It started with a small, dark spot on Oeur Pisey’s left arm: A spot that he simply ignored.
Slowly, other spots appeared. They soon covered Mr. Pisey’s thighs, upper body, and eventually, his face.
A local health clinic in Kompong Cham province told him not to worry: the spots were due to a simple allergy, he was told.
“I took the medicine from the private clinic but it didn’t get better, and I didn’t know what was wrong,” Mr. Pisey, now 29, recounted Thursday on the sidelines of an event to mark World Leprosy Day.
The discovery that he was in the early stages of leprosy was a coincidence, Mr. Pisey said during an interview at the Kien Khleang National Leprosy Rehabilitation Center in Phnom Penh’s Russei Keo district.
His mother, he said, had traveled to the Kien Khleang center to get minor eye surgery and during her visit noticed that the leprosy patients had dark spots on their skin and loss of sensation in hands and feet—symptoms familiar to her son.
“She came home from the eye clinic, and she told me: ‘The patients there have the same problems as you,’” Mr. Pisey said.
Nine months ago, he started to receive treatment for leprosy. In just a few weeks, his leprosy will be cured, without bearing the disabilities the infectious bacteria can cause.

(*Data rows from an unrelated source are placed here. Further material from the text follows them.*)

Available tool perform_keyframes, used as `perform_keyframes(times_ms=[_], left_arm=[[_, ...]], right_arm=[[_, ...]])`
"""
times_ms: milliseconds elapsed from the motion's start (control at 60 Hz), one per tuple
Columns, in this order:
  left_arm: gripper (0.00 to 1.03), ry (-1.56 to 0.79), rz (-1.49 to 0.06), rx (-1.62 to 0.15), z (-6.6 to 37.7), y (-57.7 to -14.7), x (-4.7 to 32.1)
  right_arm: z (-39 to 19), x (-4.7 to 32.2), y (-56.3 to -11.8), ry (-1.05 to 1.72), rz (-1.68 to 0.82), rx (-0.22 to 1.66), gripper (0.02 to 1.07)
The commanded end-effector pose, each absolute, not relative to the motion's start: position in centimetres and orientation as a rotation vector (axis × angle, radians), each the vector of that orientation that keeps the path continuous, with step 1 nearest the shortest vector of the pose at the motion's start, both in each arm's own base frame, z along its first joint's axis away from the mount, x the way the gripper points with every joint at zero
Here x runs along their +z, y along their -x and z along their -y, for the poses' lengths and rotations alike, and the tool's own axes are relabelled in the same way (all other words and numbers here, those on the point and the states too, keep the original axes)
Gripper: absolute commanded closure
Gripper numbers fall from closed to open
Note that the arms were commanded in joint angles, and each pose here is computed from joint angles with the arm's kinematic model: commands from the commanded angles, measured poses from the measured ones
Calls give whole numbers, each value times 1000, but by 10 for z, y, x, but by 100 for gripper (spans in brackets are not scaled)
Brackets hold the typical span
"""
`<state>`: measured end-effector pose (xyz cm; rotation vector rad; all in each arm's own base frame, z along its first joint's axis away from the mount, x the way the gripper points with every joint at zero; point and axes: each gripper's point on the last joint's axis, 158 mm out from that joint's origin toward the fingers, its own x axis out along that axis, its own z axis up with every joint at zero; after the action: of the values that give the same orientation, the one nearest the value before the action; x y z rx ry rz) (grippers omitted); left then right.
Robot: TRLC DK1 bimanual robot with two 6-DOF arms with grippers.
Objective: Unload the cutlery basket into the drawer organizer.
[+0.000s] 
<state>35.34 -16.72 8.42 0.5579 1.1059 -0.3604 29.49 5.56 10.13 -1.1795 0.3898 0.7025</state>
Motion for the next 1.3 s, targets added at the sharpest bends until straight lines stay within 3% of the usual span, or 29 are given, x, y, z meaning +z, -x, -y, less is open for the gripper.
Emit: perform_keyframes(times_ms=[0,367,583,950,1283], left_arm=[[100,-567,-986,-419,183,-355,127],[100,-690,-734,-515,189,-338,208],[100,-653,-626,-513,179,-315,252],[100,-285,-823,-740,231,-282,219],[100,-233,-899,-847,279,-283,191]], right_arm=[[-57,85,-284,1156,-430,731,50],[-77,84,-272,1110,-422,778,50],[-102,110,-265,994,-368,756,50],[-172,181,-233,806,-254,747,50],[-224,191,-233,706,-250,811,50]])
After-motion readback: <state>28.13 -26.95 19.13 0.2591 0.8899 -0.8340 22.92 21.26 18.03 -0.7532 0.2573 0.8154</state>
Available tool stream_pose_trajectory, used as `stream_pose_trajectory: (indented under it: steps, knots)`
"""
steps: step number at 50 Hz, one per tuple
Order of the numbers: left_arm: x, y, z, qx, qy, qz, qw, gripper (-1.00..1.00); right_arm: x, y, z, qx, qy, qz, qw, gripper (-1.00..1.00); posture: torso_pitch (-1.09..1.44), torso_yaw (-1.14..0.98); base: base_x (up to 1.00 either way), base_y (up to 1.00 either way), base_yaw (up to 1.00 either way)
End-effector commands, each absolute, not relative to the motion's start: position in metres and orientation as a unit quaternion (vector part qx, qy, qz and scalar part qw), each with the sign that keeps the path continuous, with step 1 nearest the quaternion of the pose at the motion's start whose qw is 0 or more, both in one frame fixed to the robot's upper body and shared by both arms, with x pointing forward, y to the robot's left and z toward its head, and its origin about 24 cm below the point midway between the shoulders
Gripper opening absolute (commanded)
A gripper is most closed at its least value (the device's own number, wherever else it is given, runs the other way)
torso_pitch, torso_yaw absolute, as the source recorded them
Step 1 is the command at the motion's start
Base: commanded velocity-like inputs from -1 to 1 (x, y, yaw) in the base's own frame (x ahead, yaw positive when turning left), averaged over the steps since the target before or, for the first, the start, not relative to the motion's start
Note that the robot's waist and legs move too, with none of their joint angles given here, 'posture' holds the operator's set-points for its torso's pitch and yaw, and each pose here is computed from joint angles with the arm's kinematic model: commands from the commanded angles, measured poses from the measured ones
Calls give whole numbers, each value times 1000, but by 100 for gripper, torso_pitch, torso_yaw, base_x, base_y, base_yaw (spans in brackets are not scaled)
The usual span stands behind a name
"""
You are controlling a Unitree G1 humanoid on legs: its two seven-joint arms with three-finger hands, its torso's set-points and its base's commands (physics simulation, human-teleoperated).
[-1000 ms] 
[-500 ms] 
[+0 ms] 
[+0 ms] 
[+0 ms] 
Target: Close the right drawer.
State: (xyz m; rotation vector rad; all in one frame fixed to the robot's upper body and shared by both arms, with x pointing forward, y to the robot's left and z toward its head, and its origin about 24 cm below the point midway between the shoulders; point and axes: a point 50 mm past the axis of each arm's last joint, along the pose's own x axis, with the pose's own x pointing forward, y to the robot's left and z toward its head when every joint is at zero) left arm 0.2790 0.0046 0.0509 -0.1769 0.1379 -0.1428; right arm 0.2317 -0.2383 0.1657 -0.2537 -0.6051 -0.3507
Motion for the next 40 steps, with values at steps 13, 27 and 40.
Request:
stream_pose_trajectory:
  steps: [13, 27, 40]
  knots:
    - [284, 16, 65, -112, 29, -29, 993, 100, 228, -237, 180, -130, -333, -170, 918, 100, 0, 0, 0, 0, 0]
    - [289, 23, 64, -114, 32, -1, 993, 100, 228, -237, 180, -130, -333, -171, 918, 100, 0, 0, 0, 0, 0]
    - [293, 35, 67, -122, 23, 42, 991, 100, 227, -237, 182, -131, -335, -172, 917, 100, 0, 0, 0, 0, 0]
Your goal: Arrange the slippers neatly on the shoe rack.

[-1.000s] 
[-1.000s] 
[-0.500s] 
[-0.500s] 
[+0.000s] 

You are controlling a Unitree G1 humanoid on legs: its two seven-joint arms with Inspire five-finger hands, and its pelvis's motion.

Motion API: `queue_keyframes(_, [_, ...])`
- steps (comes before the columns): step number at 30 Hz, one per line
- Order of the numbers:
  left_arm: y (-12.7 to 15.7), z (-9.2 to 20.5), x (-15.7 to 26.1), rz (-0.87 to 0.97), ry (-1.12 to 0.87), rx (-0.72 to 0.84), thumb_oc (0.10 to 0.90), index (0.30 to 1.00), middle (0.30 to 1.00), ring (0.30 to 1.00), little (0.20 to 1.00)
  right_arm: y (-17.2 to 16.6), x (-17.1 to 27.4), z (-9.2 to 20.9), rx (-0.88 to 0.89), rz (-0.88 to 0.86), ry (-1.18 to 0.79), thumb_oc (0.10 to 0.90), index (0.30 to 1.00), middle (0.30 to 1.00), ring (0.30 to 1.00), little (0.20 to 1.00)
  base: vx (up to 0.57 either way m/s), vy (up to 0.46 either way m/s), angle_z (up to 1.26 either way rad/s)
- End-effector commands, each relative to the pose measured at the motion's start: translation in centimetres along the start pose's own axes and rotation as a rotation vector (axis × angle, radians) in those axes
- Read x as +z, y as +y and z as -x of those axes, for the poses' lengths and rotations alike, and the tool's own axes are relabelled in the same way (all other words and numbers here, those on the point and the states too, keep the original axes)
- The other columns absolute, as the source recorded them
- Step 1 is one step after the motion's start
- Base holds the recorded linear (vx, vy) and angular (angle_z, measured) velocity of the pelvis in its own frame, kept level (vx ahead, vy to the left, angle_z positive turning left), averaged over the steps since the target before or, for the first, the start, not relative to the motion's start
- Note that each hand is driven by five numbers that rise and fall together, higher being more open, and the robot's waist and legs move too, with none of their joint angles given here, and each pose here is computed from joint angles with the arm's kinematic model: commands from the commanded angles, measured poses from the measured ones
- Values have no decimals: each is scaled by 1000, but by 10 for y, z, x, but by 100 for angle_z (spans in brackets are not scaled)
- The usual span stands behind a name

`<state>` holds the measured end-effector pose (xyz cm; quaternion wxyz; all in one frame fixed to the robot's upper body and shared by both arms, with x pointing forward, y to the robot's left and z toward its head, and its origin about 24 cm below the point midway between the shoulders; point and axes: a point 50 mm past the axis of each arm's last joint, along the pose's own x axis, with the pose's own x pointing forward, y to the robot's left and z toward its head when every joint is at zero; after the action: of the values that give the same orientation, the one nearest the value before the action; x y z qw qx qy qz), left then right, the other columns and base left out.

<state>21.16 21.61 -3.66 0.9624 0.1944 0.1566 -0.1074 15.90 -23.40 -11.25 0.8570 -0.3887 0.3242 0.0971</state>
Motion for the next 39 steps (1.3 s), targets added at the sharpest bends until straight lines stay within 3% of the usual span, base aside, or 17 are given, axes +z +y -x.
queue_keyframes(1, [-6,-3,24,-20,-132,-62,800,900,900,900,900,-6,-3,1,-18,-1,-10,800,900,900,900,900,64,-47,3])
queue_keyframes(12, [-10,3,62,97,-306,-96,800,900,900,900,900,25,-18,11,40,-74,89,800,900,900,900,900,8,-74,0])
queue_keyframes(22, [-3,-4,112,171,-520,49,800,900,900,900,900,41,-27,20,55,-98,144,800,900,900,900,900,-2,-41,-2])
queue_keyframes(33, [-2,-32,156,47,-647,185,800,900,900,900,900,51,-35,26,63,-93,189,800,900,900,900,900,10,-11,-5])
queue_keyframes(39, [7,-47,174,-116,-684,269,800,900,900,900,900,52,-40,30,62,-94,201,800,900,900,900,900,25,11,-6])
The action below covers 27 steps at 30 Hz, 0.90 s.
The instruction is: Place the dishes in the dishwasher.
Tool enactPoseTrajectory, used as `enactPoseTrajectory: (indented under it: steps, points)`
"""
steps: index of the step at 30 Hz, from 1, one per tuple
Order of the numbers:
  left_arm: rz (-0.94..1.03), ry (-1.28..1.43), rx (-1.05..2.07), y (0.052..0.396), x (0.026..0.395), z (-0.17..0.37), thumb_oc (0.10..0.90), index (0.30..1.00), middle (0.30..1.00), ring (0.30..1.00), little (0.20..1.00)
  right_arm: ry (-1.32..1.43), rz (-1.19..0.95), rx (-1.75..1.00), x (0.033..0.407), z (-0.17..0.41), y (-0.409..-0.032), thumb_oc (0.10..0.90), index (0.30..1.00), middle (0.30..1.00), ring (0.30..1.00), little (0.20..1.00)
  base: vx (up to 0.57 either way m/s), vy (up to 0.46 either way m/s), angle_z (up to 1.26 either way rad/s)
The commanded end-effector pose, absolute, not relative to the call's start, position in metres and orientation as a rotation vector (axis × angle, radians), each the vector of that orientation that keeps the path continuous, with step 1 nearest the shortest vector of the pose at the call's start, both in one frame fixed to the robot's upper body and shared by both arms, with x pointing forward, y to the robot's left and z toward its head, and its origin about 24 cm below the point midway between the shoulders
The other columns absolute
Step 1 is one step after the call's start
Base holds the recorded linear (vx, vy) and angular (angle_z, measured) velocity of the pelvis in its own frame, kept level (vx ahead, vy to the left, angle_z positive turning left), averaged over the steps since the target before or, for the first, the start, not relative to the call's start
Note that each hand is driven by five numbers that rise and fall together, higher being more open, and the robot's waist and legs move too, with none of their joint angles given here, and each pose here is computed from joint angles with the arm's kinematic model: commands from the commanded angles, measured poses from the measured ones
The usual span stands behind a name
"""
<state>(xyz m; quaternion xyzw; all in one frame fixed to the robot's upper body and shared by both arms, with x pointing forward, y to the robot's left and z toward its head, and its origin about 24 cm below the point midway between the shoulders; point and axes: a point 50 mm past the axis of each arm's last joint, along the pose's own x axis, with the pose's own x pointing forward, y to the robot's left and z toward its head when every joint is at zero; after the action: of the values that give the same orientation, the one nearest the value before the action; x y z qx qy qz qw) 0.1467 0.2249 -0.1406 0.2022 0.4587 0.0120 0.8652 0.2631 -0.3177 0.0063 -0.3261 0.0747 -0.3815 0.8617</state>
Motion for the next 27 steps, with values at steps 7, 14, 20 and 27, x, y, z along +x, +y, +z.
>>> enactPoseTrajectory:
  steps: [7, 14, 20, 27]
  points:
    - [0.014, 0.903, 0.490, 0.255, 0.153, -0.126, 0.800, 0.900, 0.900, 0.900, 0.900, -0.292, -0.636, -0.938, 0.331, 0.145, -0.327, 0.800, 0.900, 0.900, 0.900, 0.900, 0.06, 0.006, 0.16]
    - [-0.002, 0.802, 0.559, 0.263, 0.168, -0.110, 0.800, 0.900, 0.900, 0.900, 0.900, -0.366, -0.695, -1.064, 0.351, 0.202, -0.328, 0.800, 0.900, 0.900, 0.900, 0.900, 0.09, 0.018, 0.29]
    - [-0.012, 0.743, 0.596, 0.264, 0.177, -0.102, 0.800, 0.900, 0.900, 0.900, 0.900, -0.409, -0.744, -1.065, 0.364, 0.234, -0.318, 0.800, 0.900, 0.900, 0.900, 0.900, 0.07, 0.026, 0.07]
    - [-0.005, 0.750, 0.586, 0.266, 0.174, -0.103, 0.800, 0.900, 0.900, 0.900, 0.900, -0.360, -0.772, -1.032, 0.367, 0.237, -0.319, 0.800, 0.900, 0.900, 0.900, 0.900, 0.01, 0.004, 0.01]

Early detection of the disease is easy and so is treatment, particularly in the early stages, said Harald Schmid de Gruneck, head of mission of the Order of Malta’s International Committee, which funds the Kien Khleang center.
Yet, Mr. de Gruneck said, “Leprosy remains a forgotten, neglected and underfunded disease.”
Because people often ignore skin lesions, particularly in poor communities and rural areas, the Order of Malta and the Ministry of Health started a leprosy early-detection campaign in 2011.
“We send out a team of experts to revisit old [leprosy] cases to find new cases,” said Chan Sarin, a technical adviser with the National Leprosy Elimination program, explaining that infections can often be found by simply checking the family, friends and neighbors of old patients.
Through the campaign, more than 600 new cases of leprosy were detected in the past three years.
“More than 600 people were diagnosed through the contact survey team, and besides six [cases], we found all of them before they had disabilities,” said So Visal, a public health officer with the Order of Malta.
Early detection helps prevent crippling deformities such as those suffered by 52-year-old Y Hoeun from Svay Rieng province, who lost her fingers and toes to leprosy as a young girl.
“I can walk, but only with a walking frame, and I can not work, because I have no fingers,” Ms. Hoeun said.
“I have to live with my older sister, and I am not married. For me there is no chance in life.”
Mr. Sarin, of the National Leprosy Elimination program, is a case in point.
Through his work he contracted the disease about 15 years ago, but was diagnosed as soon as he noticed a dark spot on his arm.
“I was not worried, because I knew what it was, and I know it can be cured,” he said, showing a tiny spot on his right arm—all that remains of his leprosy.